▶ [What you have to do]: Look below for the line that has "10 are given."; output exactly from it through the line that has "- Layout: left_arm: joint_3", and leave the pictures out.

[Entries taken from a collection]
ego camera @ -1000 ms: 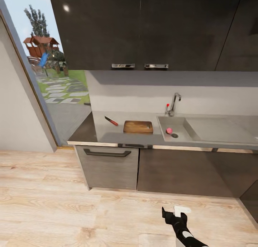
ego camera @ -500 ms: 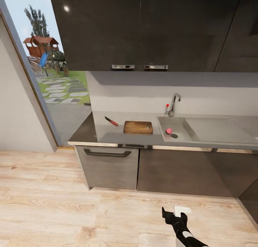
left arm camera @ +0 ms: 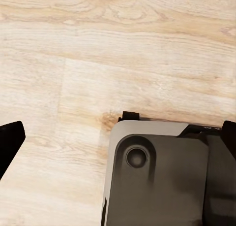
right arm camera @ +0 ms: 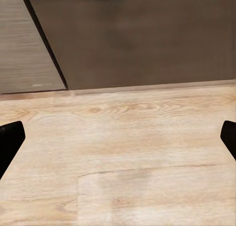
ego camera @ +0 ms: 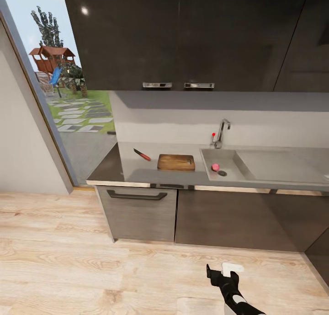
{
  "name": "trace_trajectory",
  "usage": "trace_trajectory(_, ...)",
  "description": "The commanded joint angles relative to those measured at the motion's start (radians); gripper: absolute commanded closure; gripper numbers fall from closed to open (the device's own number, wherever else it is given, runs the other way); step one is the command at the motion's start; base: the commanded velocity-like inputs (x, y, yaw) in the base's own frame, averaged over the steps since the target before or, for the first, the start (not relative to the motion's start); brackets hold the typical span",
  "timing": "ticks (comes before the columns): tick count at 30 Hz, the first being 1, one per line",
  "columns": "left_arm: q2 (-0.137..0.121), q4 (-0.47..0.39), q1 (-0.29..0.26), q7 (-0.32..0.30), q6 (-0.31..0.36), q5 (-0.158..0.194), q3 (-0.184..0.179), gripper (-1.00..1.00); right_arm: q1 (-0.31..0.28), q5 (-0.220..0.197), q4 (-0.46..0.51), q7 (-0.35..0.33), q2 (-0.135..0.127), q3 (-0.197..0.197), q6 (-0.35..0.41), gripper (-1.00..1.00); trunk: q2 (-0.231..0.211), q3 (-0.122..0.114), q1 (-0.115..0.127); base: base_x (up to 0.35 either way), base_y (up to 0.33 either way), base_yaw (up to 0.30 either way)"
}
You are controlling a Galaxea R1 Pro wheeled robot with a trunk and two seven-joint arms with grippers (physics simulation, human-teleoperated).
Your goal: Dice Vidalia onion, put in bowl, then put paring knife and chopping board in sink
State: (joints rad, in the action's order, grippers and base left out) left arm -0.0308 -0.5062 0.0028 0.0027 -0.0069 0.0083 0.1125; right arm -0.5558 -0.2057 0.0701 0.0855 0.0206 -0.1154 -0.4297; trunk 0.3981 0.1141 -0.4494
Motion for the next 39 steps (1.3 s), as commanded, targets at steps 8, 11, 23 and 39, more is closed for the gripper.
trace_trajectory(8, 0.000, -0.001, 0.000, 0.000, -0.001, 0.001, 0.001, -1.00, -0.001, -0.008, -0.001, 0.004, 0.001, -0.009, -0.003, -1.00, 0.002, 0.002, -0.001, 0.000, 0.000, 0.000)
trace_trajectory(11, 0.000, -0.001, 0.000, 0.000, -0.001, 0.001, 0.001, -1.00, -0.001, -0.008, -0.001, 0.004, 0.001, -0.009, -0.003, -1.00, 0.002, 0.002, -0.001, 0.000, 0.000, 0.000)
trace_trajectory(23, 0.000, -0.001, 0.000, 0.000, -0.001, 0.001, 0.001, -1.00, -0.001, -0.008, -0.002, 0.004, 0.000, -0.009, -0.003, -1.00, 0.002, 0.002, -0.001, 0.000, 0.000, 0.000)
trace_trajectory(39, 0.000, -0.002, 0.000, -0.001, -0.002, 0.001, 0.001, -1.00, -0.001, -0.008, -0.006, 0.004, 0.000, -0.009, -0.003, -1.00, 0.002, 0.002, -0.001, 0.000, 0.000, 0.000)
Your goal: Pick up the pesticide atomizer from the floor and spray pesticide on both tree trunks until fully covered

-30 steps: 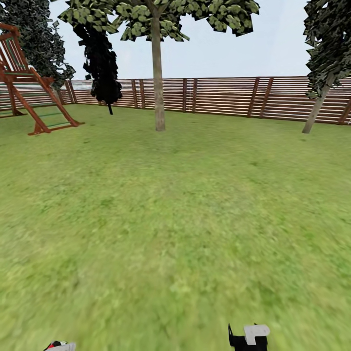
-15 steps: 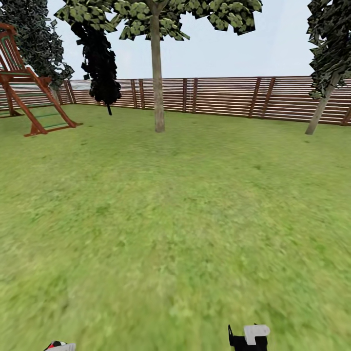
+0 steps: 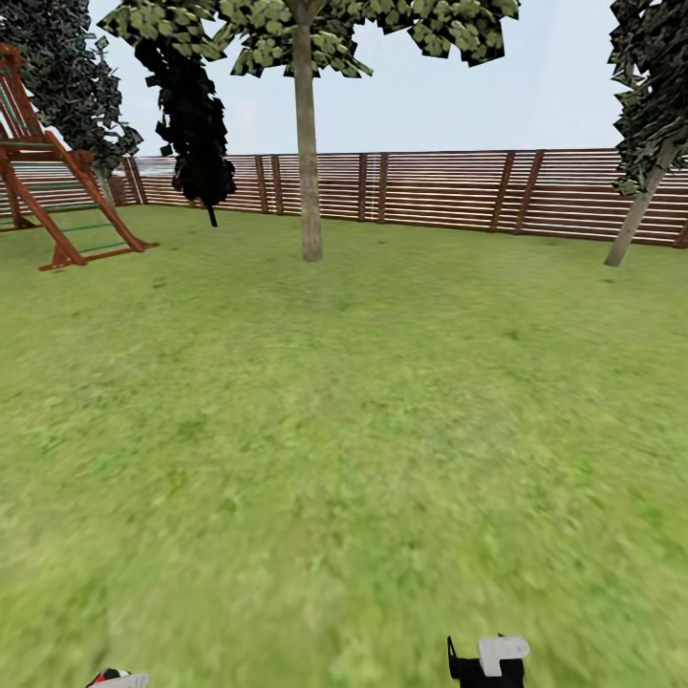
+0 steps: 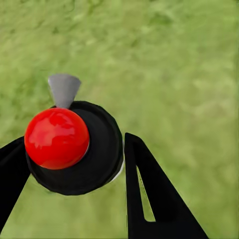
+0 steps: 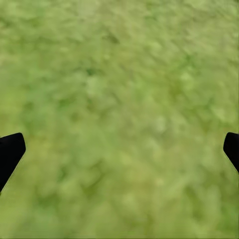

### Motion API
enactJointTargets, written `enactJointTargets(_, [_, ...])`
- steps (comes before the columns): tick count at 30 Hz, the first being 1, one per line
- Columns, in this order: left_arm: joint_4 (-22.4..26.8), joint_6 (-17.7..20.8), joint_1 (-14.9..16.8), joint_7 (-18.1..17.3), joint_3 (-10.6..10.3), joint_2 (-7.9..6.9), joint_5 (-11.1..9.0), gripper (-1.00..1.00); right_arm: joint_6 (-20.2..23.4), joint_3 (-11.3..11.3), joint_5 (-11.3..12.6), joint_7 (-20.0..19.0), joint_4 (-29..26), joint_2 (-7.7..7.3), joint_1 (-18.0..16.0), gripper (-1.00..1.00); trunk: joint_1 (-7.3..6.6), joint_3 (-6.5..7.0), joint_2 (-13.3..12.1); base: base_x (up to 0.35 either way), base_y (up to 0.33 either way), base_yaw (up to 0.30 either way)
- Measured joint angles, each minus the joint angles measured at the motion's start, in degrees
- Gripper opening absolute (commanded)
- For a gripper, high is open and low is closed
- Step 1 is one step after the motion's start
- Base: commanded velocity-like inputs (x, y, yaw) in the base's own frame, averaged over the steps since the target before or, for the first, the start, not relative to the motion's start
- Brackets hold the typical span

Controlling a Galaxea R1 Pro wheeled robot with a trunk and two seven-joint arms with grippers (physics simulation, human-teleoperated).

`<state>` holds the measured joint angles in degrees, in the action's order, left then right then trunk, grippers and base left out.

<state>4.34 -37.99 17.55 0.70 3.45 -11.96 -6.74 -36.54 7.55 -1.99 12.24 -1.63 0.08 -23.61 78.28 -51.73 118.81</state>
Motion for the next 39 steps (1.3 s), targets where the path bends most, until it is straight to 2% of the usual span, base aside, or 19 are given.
enactJointTargets(39, [0.0, 0.0, 0.0, 0.0, 0.1, -0.01, 0.0, -1.00, 0.0, 0.0, 0.0, 0.0, 0.0, 0.00, 0.0, 1.00, 0.00, 0.00, 0.0, 0.340, 0.000, 0.000])
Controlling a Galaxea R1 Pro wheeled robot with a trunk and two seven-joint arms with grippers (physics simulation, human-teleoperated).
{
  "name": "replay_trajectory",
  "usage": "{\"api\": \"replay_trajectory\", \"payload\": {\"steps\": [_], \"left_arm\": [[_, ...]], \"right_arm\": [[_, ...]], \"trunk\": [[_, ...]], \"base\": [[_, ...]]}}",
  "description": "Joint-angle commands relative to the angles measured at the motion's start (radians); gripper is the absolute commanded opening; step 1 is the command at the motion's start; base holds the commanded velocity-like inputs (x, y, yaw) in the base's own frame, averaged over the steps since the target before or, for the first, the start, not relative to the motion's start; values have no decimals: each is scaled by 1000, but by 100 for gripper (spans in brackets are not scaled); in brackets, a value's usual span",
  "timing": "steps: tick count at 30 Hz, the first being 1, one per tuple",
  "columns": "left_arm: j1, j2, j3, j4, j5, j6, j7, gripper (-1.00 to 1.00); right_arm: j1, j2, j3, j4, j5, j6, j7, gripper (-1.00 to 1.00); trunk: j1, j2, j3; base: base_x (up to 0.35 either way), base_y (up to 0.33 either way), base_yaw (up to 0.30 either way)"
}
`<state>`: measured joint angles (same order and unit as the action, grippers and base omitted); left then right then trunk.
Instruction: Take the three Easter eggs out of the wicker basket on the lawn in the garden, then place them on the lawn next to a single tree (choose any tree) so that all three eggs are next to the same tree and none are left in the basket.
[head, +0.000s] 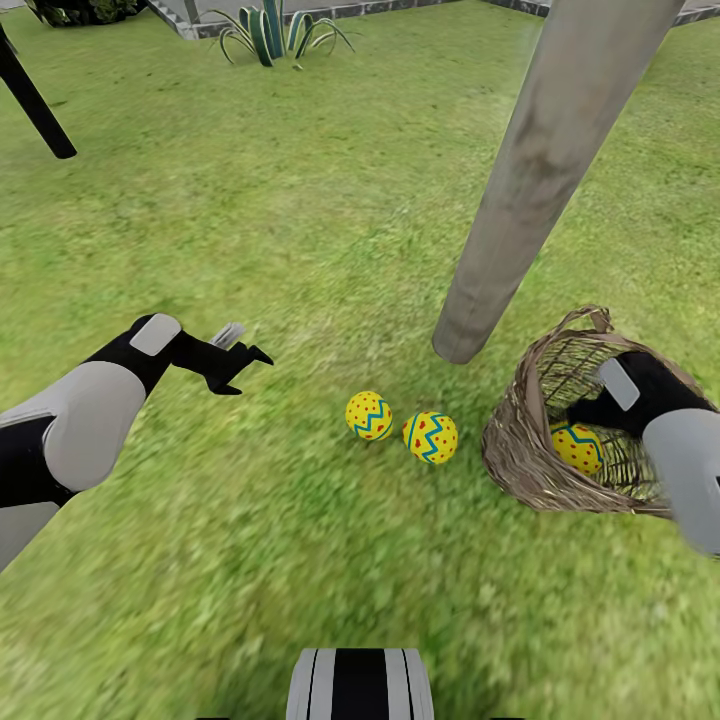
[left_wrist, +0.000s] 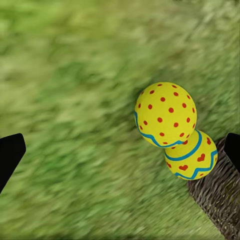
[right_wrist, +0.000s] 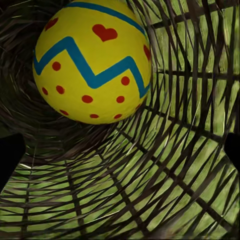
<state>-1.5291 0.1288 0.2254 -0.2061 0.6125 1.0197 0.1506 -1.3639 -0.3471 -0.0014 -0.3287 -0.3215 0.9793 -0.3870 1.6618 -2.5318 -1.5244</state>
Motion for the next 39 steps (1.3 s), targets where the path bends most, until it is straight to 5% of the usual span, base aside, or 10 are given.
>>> {"api": "replay_trajectory", "payload": {"steps": [1, 12, 18, 29, 39], "left_arm": [[0, 0, 2, -1, 11, 3, 10, 100], [0, 2, 2, -1, 12, 4, 10, 100], [0, 3, 0, -1, 11, 4, 10, 100], [0, 3, 0, -1, 10, 5, 10, 100], [0, 3, 2, -1, 8, 3, 10, 100]], "right_arm": [[-13, -2, 0, 9, -11, 17, -8, 100], [-97, -4, -2, 84, -11, 46, 6, 100], [-114, -8, 1, 78, -10, 52, 103, 100], [-115, -12, 2, 72, -10, 42, 116, 100], [-115, -12, 2, 71, -10, -7, 116, 100]], "trunk": [[0, 0, -1], [0, 0, -1], [0, 0, -1], [0, 0, -1], [4, -3, -39]], "base": [[0, 0, 0], [0, 0, 0], [0, 0, 0], [0, 0, 0], [0, 0, 0]]}}
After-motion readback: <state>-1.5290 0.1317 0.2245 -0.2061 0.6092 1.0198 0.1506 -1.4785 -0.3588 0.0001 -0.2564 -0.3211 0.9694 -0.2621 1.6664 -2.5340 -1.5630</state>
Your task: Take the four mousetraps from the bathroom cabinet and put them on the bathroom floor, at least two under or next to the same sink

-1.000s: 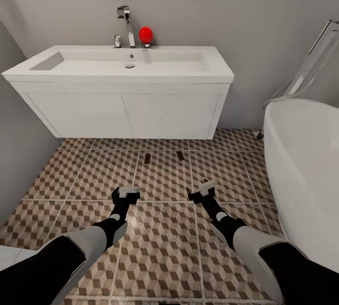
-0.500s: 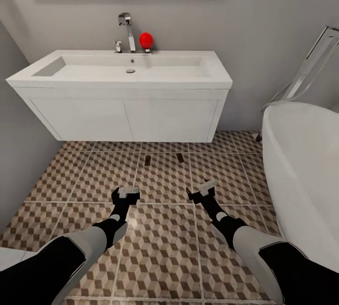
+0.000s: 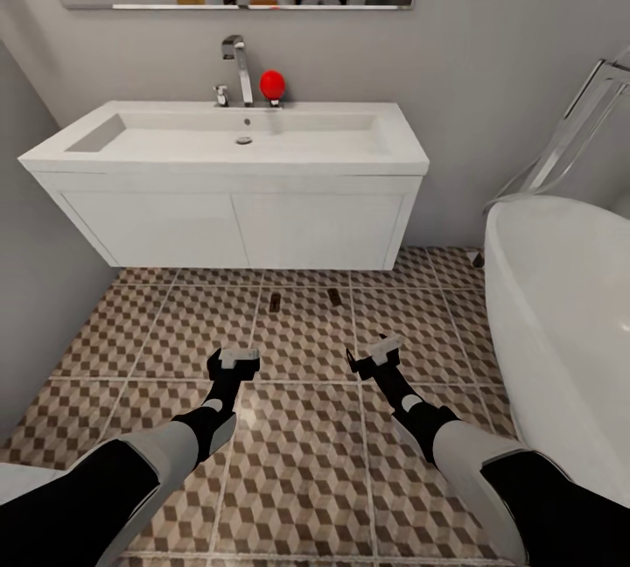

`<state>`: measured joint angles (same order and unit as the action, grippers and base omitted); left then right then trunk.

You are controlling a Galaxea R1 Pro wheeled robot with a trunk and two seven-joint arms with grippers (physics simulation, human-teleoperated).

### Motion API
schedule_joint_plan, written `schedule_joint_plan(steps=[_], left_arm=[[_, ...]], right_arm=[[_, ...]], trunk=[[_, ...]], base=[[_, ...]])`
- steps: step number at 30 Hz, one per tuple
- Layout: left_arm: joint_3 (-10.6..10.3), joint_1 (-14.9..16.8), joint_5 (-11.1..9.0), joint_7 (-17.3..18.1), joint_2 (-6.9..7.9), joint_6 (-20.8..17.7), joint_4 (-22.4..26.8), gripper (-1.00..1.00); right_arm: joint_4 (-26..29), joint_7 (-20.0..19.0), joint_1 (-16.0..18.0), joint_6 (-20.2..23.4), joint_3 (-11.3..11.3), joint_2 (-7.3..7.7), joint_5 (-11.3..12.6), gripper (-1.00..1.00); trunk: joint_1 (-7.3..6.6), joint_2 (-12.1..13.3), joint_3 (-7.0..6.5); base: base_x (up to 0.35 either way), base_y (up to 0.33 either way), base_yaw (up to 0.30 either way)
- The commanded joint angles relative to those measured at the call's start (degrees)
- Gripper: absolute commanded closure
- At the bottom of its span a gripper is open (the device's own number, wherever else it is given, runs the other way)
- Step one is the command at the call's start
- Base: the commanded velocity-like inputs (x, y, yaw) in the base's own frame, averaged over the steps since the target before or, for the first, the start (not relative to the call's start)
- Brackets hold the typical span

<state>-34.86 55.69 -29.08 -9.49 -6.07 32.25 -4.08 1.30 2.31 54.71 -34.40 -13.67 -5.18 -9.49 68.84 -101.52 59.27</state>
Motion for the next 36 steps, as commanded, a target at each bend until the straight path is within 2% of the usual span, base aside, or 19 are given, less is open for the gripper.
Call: schedule_joint_plan(steps=[1, 36], left_arm=[[-0.5, 0.1, -0.1, -0.3, -0.05, 0.3, -0.2, -1.00], [-0.5, 0.0, -0.1, -0.3, 0.00, 0.2, -0.2, -1.00]], right_arm=[[-0.1, 0.2, 0.0, -0.1, 0.1, 0.00, -0.5, -1.00], [0.0, 0.3, -1.0, -0.5, 0.1, -0.42, -0.5, -1.00]], trunk=[[-0.23, 0.4, -0.15], [-7.92, 14.4, -6.43]], base=[[0.000, 0.000, 0.000], [0.000, 0.000, 0.000]])
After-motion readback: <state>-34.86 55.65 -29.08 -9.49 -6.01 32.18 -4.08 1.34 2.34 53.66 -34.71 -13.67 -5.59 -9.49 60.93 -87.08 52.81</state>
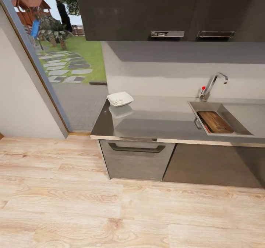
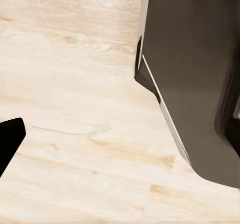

▶ [Problem solution]:
Motion for the next 39 steps (1.3 s), targets where the path bends most, until it is straight to 5% of the usual span, base aside, or 10 are given.
>>> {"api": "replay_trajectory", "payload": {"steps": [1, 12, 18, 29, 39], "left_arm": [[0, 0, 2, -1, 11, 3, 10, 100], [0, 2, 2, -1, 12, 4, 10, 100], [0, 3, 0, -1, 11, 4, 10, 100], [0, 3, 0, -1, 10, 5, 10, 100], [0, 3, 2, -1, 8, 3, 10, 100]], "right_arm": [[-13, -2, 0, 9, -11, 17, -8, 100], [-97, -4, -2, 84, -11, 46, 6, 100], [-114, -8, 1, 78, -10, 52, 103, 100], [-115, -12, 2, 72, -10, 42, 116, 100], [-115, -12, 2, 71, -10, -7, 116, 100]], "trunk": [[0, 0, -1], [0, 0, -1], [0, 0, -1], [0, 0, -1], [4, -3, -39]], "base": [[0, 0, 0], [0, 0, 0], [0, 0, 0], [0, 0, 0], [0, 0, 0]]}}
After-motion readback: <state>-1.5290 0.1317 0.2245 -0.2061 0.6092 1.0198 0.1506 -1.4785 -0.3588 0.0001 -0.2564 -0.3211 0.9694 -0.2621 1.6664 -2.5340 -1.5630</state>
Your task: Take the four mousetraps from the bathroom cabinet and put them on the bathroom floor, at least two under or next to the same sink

-1.000s: 
-0.500s: 
+0.000s: 

`<state>`: measured joint angles (same order and unit as the action, grippers and base omitted); left then right then trunk.

You are controlling a Galaxea R1 Pro wheeled robot with a trunk and two seven-joint arms with grippers (physics simulation, human-teleoperated).

### Motion API
schedule_joint_plan, written `schedule_joint_plan(steps=[_], left_arm=[[_, ...]], right_arm=[[_, ...]], trunk=[[_, ...]], base=[[_, ...]])`
- steps: step number at 30 Hz, one per tuple
- Layout: left_arm: joint_3 (-10.6..10.3), joint_1 (-14.9..16.8), joint_5 (-11.1..9.0), joint_7 (-17.3..18.1), joint_2 (-6.9..7.9), joint_6 (-20.8..17.7), joint_4 (-22.4..26.8), gripper (-1.00..1.00); right_arm: joint_4 (-26..29), joint_7 (-20.0..19.0), joint_1 (-16.0..18.0), joint_6 (-20.2..23.4), joint_3 (-11.3..11.3), joint_2 (-7.3..7.7), joint_5 (-11.3..12.6), gripper (-1.00..1.00); trunk: joint_1 (-7.3..6.6), joint_2 (-12.1..13.3), joint_3 (-7.0..6.5); base: base_x (up to 0.35 either way), base_y (up to 0.33 either way), base_yaw (up to 0.30 either way)

This finishes the answer to the exercise.